## ACTION ITEM
Type out all the data below, word for word.
<<<<
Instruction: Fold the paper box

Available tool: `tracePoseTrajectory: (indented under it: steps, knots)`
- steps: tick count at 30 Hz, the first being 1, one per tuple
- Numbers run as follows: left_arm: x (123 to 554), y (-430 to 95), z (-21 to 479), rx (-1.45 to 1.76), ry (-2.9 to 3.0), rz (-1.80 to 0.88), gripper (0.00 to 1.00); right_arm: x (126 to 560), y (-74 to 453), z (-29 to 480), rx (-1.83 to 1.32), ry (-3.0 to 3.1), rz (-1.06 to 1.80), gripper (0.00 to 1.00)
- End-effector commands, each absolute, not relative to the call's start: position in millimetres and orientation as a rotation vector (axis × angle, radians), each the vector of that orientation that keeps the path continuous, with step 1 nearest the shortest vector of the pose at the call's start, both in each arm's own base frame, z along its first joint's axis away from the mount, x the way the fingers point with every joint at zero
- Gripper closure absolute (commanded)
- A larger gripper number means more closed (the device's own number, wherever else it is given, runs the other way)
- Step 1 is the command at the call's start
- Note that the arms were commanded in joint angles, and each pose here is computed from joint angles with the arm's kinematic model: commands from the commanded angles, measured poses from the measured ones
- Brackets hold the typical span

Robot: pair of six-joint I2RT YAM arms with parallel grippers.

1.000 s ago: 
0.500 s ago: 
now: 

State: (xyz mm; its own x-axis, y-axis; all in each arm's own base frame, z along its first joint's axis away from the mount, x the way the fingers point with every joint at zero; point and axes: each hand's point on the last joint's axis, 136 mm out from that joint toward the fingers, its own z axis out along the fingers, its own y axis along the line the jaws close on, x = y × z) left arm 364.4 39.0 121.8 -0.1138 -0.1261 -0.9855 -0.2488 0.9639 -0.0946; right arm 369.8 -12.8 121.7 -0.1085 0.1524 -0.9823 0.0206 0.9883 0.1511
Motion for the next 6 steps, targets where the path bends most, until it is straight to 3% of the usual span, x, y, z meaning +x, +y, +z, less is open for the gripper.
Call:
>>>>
## WRITTEN ANSWER
Instruction: Fold the paper box

Available tool: `tracePoseTrajectory: (indented under it: steps, knots)`
- steps: tick count at 30 Hz, the first being 1, one per tuple
- Numbers run as follows: left_arm: x (123 to 554), y (-430 to 95), z (-21 to 479), rx (-1.45 to 1.76), ry (-2.9 to 3.0), rz (-1.80 to 0.88), gripper (0.00 to 1.00); right_arm: x (126 to 560), y (-74 to 453), z (-29 to 480), rx (-1.83 to 1.32), ry (-3.0 to 3.1), rz (-1.06 to 1.80), gripper (0.00 to 1.00)
- End-effector commands, each absolute, not relative to the call's start: position in millimetres and orientation as a rotation vector (axis × angle, radians), each the vector of that orientation that keeps the path continuous, with step 1 nearest the shortest vector of the pose at the call's start, both in each arm's own base frame, z along its first joint's axis away from the mount, x the way the fingers point with every joint at zero
- Gripper closure absolute (commanded)
- A larger gripper number means more closed (the device's own number, wherever else it is given, runs the other way)
- Step 1 is the command at the call's start
- Note that the arms were commanded in joint angles, and each pose here is computed from joint angles with the arm's kinematic model: commands from the commanded angles, measured poses from the measured ones
- Brackets hold the typical span

Robot: pair of six-joint I2RT YAM arms with parallel grippers.

1.000 s ago: 
0.500 s ago: 
now: 

State: (xyz mm; its own x-axis, y-axis; all in each arm's own base frame, z along its first joint's axis away from the mount, x the way the fingers point with every joint at zero; point and axes: each hand's point on the last joint's axis, 136 mm out from that joint toward the fingers, its own z axis out along the fingers, its own y axis along the line the jaws close on, x = y × z) left arm 364.4 39.0 121.8 -0.1138 -0.1261 -0.9855 -0.2488 0.9639 -0.0946; right arm 369.8 -12.8 121.7 -0.1085 0.1524 -0.9823 0.0206 0.9883 0.1511
Motion for the next 6 steps, targets where the path bends most, until it is straight to 3% of the usual span, x, y, z meaning +x, +y, +z, less is open for the gripper.
Call:

Nothing remains to add to the answer.